Mechanism of action of Pyrimethamine
Mar 9,2022
Pyrimethamine was one of the first of many 2,4-diaminopyrimidines to be synthesized and tested for antimicrobial activity.The main value of pyrimethamine has been its antiprotozoal activity, especially against malaria and toxoplasma. The main clinical use of pyrimethamine has been in combination with sulfadoxine, known as S/P, as an antimalarial. However, the development of widespread resistance in Plasmodium falciparum has led to a decline in its use for treatment of falciparum malaria. It remains useful for intermittent preventive therapy for malaria in pregnancy (IPTp) and intermittent preventive therapy for malaria in infancy (IPTi). It also remains a key drug for treatment of toxoplasmosis, Pneumocystis jirovecii pneumonia, and diarrhea due to Cystoisospora belli, often in combination with non-sulfa compounds such as clindamycin.
Mechanism of action
Pyrimethamine is a folic acid antagonist with a similar mechanism of action as trimethoprim. Pyrimethamine, a class II antifolate, binds to DHFR in malaria parasites and mammalian cells, but there is a large differential in the drug’s affinity for malaria DHFR over mammalian DHFR, such that it inhibits DHFR of plasmodia at concentrations significantly below those required to produce inhibition of mammalian enzymes (1400-fold in the rat). DHFR provides reduced folate for the thymidylate cycle vital for the successful biosynthesis of purines, pyrimidines, and ultimately DNA. Pyrimethamine inhibition of DHFR in malaria parasites is manifested by failure of nuclear division at the time of schizont formation in erythrocytes and liver. Similarly, pyrimethamine inhibits DHFR in T. gondii and P. jirovecii, although the DHFR enzymes of these two organisms have rather different molecular characteristics.
Drug interactions
Concomitant administration of lorazepam and pyrimethamine has been reported to cause mild hepatic toxicity. In vitro studies suggest that pyrimethamine may inhibit tolbutamide metabolism, although the in vivo relevance of these data is less clear. Phenobarbital therapy appears to be associated with a shortening of the pyrimethamine half-life and reduction in serum pyrimethamine concentrations when the two agents are administered concomitantly to children, compared with children treated solely with pyrimethamine.

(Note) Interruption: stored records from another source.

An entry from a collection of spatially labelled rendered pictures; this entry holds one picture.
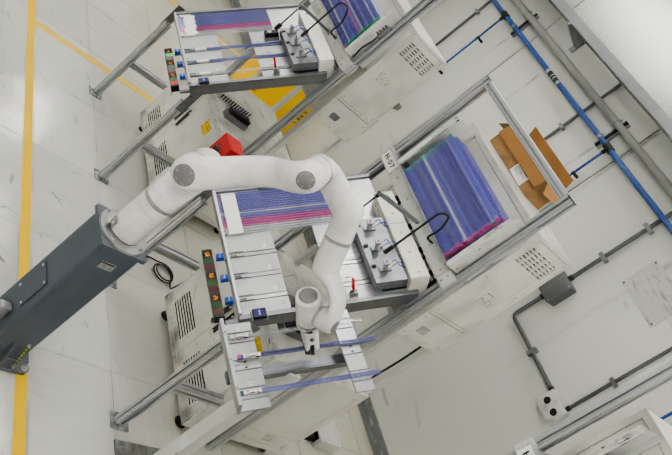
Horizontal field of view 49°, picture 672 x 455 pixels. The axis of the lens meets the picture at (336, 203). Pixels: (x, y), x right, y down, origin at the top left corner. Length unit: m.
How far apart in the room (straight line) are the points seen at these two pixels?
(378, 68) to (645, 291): 1.82
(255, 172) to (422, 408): 2.57
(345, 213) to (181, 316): 1.49
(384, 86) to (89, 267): 2.09
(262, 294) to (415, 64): 1.74
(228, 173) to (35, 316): 0.89
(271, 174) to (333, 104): 1.80
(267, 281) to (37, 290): 0.83
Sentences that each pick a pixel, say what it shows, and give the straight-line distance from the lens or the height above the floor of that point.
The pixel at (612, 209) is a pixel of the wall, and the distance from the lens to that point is 4.45.
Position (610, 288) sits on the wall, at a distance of 4.27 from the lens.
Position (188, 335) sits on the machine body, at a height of 0.18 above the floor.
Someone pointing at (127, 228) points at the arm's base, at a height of 0.76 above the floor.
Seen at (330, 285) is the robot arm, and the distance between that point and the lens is 2.34.
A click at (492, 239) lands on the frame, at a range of 2.83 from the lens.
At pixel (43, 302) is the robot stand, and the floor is 0.35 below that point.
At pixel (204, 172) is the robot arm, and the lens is 2.33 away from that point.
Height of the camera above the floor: 2.09
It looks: 18 degrees down
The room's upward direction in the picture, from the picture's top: 53 degrees clockwise
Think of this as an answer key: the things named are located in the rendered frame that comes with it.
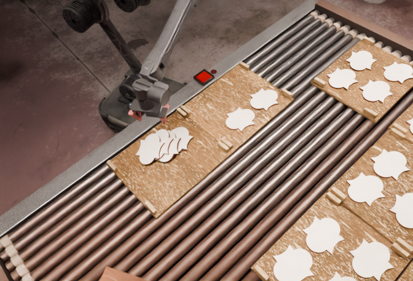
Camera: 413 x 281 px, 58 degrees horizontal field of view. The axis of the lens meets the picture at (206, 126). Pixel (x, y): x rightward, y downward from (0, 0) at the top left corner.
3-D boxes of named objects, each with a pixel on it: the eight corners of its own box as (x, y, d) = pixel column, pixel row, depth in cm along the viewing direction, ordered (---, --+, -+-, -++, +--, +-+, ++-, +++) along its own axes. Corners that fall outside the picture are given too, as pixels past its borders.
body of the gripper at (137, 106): (158, 116, 134) (154, 102, 128) (132, 112, 136) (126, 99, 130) (164, 102, 138) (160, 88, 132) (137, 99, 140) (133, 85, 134)
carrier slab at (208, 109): (179, 110, 177) (178, 109, 175) (239, 65, 191) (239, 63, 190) (232, 154, 159) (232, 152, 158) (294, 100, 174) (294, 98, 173)
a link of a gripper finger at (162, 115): (168, 131, 140) (163, 115, 133) (149, 128, 141) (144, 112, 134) (173, 117, 144) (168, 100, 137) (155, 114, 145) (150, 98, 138)
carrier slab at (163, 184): (107, 165, 162) (106, 163, 160) (179, 111, 176) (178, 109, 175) (157, 219, 144) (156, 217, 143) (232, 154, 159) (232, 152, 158)
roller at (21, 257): (8, 264, 143) (2, 261, 140) (327, 22, 213) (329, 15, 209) (14, 274, 141) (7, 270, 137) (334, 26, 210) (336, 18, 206)
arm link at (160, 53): (192, -8, 149) (184, -29, 139) (204, -6, 147) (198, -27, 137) (147, 84, 136) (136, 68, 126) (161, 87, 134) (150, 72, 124)
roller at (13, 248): (3, 255, 146) (-3, 251, 142) (320, 18, 215) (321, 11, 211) (8, 264, 144) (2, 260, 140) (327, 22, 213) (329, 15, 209)
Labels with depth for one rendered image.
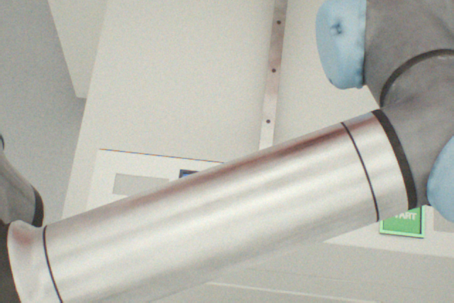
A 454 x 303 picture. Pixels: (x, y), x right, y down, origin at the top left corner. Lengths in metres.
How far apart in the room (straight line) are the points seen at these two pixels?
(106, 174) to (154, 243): 0.56
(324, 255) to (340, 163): 0.58
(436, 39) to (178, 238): 0.24
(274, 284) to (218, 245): 0.72
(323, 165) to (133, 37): 0.85
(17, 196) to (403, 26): 0.34
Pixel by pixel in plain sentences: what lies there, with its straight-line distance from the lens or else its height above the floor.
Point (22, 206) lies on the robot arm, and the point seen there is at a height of 1.33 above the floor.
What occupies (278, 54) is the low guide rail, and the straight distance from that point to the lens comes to 1.35.
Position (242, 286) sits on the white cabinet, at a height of 0.73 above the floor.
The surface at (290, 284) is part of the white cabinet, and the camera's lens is 1.29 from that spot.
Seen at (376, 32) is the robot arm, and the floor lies 1.44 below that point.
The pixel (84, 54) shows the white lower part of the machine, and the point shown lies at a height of 0.30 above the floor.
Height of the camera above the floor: 2.00
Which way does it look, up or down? 64 degrees down
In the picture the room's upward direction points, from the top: 1 degrees clockwise

Such an effect may be predicted since phenobarbital induces hepatic enzymes which degrade pyrimethamine. In vitro and animal studies suggest that zidovudine may reduce the efficacy of pyrimethamine in the treatment of toxoplasma encephalitis, but this has yet to be confirmed in clinical studies.
Co-administration with zidovudine enhances hematological toxicity when used for toxoplasmic encephalitis in HIV-infected patients. An in vitro assessment found no interaction between nine antiretroviral drugs and the antitoxoplasma effect of pyrimethamine and sulfadiazine. Artesunate does not appear to have any influence on the pharmacokinetics of pyrimethamine, whereas co-administration of artemether with pyrimethamine resulted in a significantly increased Cmax and reduced the volume of distribution of pyrimethamine.